◆ Problem statement: Take the material below and reproduce, word for word, only the lines from the line with "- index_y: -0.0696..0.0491" through the line with "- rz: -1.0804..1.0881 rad".

◆ The data:
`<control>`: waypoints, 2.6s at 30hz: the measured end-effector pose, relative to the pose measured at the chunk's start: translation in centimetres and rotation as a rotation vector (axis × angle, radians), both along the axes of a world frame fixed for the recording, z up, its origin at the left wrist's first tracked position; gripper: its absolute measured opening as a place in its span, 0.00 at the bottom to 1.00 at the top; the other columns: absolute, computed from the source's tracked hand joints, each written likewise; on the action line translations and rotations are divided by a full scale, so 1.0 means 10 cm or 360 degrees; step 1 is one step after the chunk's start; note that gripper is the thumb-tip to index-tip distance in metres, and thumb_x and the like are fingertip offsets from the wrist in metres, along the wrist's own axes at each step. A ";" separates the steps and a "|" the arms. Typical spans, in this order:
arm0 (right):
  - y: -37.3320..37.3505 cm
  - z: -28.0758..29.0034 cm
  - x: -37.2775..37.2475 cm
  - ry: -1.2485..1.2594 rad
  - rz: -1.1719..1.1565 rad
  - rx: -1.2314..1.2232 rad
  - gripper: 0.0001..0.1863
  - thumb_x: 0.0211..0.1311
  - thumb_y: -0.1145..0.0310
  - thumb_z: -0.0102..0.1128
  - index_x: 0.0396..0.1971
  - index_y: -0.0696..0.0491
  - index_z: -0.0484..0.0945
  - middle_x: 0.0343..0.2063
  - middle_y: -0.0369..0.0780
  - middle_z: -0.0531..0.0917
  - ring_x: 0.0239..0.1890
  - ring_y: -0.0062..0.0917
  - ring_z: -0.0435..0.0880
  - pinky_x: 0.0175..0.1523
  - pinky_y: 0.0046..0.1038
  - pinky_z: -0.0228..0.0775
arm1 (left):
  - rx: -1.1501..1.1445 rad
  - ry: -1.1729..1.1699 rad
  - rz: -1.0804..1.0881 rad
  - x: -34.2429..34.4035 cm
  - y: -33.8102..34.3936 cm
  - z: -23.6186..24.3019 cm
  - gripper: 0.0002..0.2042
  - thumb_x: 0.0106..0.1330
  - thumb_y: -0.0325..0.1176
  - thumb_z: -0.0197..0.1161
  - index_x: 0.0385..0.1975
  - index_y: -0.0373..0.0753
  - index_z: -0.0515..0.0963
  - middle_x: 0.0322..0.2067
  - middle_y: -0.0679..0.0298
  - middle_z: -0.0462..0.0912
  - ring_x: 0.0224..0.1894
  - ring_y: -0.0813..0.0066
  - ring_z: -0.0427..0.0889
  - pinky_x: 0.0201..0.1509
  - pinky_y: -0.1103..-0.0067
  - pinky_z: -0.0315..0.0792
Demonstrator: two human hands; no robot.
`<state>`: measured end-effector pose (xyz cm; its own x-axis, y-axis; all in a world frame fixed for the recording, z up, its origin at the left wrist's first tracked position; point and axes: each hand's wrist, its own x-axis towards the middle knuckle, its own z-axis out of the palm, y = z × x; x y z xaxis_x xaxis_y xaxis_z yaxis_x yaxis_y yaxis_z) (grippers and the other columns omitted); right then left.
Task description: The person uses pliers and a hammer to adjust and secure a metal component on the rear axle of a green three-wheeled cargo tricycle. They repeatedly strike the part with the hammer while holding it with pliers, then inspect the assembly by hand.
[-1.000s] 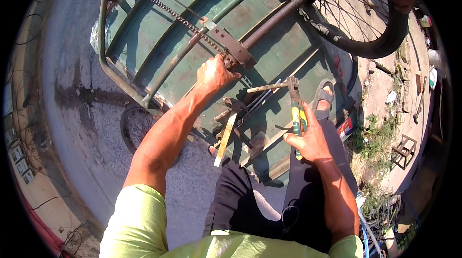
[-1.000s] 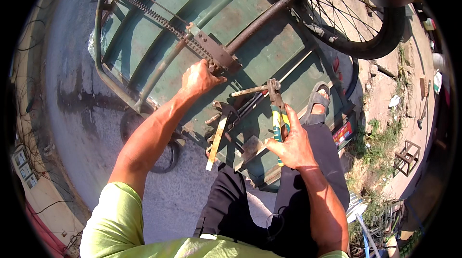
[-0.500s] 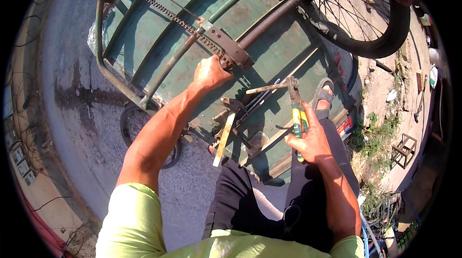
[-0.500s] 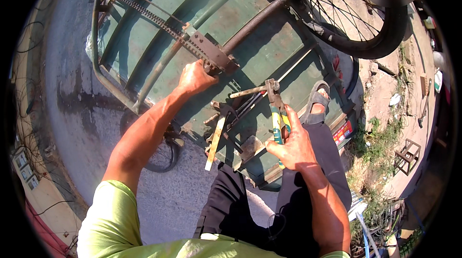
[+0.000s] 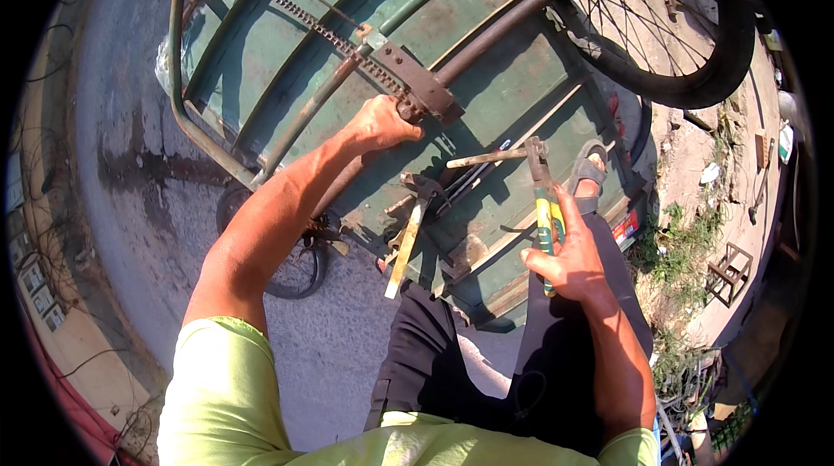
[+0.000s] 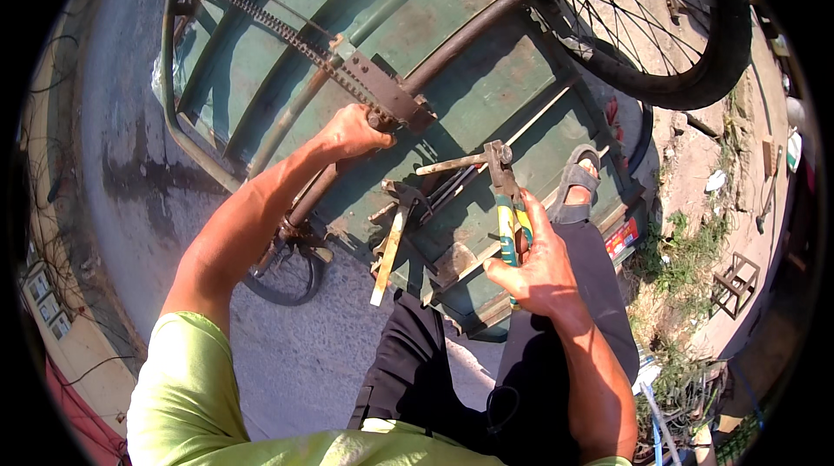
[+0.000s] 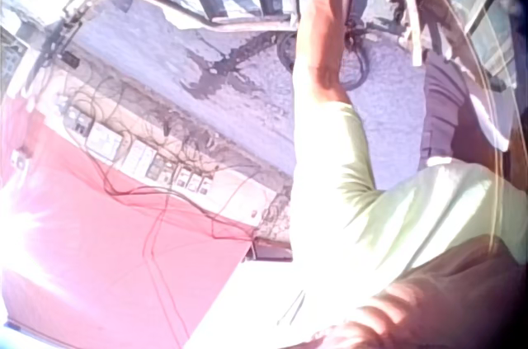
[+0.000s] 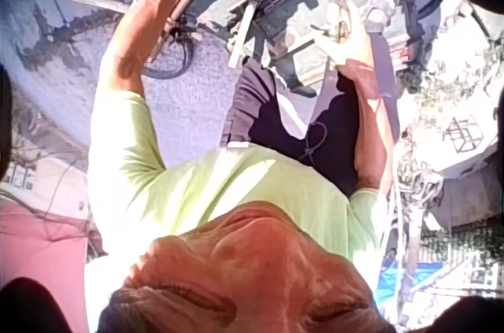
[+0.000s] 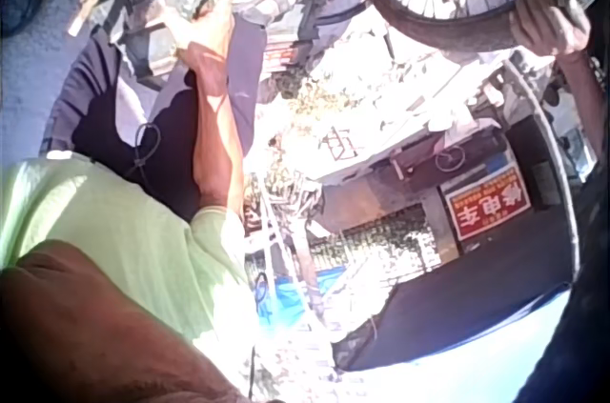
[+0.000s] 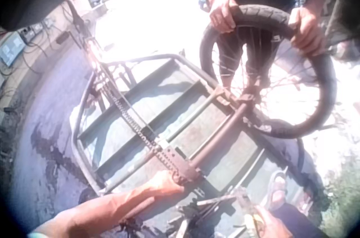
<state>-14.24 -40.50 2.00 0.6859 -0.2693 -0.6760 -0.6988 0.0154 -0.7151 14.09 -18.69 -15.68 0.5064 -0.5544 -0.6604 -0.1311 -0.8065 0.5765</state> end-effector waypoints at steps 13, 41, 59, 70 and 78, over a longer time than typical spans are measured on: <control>-0.04 0.04 0.04 0.0076 0.0119 -0.0076 0.50 0.50 0.74 0.71 0.75 0.57 0.57 0.40 0.35 0.78 0.35 0.15 0.76 0.41 0.22 0.74 | -0.0216 0.1196 -0.0020 0.28 0.06 -0.04 0.22 0.59 0.41 0.74 0.46 0.33 0.78 0.28 0.62 0.80 0.26 0.70 0.83 0.31 0.74 0.79; -0.01 0.01 0.07 0.0092 0.0168 -0.0171 0.51 0.48 0.71 0.72 0.74 0.59 0.58 0.31 0.34 0.78 0.32 0.16 0.73 0.38 0.23 0.71 | 0.0380 -0.0553 0.0189 -0.38 -0.24 0.39 0.28 0.49 0.47 0.76 0.45 0.31 0.81 0.42 0.43 0.87 0.47 0.45 0.88 0.52 0.59 0.81; 0.01 -0.05 0.07 0.0185 0.0243 -0.0210 0.51 0.47 0.71 0.72 0.74 0.58 0.58 0.36 0.37 0.79 0.35 0.16 0.76 0.41 0.23 0.73 | -0.0326 0.0834 -0.0048 0.24 0.05 -0.03 0.22 0.54 0.44 0.73 0.45 0.36 0.81 0.28 0.63 0.83 0.30 0.72 0.82 0.37 0.74 0.76; 0.06 0.02 0.15 0.0176 0.0172 -0.0115 0.50 0.50 0.74 0.72 0.75 0.58 0.58 0.39 0.38 0.81 0.37 0.17 0.77 0.42 0.23 0.74 | -0.0063 -0.0163 0.0049 -0.13 0.02 0.28 0.37 0.51 0.56 0.79 0.52 0.33 0.78 0.47 0.49 0.84 0.53 0.53 0.83 0.60 0.62 0.75; 0.13 -0.02 0.11 0.0203 0.0170 -0.0103 0.50 0.49 0.73 0.72 0.74 0.58 0.59 0.36 0.38 0.80 0.36 0.17 0.76 0.41 0.23 0.73 | 0.0291 -0.0653 0.0247 -0.49 -0.20 0.30 0.31 0.51 0.47 0.80 0.48 0.31 0.77 0.47 0.43 0.83 0.51 0.43 0.84 0.55 0.58 0.78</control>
<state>-13.13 -39.19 1.79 0.6226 -0.2455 -0.7430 -0.7792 -0.1070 -0.6176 9.19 -20.64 -12.66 0.8137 -0.3445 -0.4681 -0.1881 -0.9181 0.3488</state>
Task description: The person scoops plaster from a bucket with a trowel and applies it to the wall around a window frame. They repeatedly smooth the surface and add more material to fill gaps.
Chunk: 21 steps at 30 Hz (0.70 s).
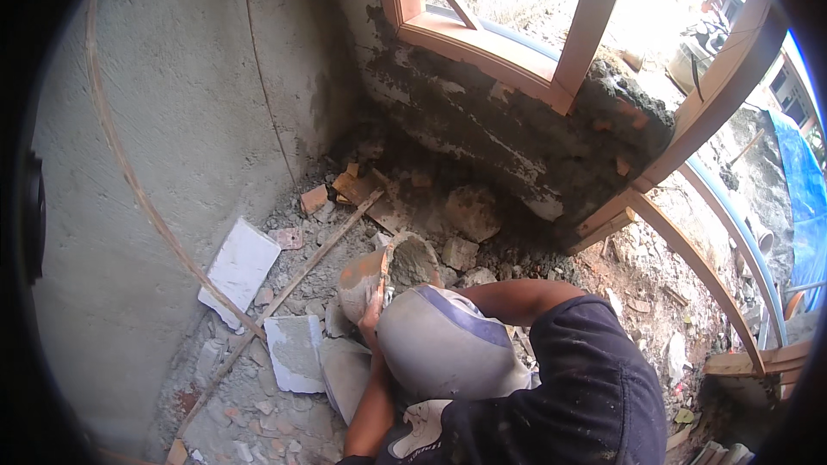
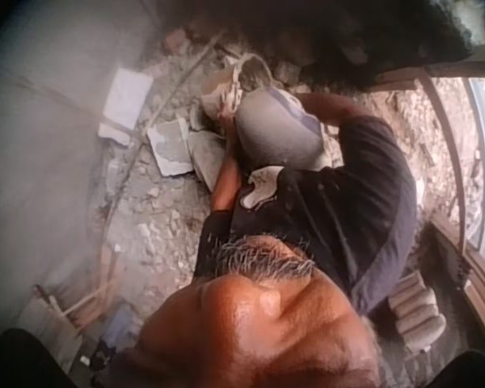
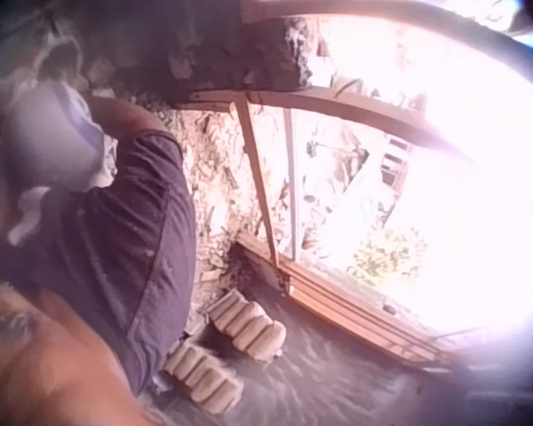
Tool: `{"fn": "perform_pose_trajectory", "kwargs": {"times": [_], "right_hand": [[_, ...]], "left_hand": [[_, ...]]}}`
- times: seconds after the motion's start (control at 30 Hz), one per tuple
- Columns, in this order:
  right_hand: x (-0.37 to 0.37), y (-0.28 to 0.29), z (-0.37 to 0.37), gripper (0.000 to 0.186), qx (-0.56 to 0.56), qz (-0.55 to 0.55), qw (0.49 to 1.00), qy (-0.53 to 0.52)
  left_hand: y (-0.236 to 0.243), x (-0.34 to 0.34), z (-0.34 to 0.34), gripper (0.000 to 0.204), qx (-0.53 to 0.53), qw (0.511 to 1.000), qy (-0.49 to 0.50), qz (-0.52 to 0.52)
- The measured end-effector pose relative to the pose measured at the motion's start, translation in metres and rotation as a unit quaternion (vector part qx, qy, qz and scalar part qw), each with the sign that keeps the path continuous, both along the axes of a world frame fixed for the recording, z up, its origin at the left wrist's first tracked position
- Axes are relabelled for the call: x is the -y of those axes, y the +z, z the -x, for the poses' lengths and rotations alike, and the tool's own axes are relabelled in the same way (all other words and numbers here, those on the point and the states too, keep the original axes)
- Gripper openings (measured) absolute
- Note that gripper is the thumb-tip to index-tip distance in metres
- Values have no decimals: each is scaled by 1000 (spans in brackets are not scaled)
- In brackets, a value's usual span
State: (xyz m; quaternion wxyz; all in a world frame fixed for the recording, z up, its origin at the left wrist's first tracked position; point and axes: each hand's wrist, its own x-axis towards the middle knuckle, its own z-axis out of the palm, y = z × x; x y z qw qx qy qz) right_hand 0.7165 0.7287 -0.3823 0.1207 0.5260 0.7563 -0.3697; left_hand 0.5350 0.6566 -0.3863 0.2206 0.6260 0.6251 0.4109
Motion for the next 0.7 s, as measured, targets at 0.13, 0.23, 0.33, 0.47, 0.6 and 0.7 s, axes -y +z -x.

◆ Answer section:
  - index_y: -0.0696..0.0491
  - index_z: -0.0484..0.0945
  - middle_x: 0.0343..0.2063
  - middle_y: -0.0369..0.0780
  - middle_z: -0.0531..0.0917
  - ring_x: 0.0239..0.1890
  - ring_y: -0.0062..0.0917
  - ring_z: -0.0435..0.0880
  - pinky_x: 0.0175..0.1523
  - pinky_y: 0.0046..0.1038
  - pinky_z: -0.0228..0.0775
arm1 (left):
  - rx: -1.1501..1.1445 rad
  - ry: -1.1729..1.1699 rad
  - rz: -1.0804..1.0881 rad

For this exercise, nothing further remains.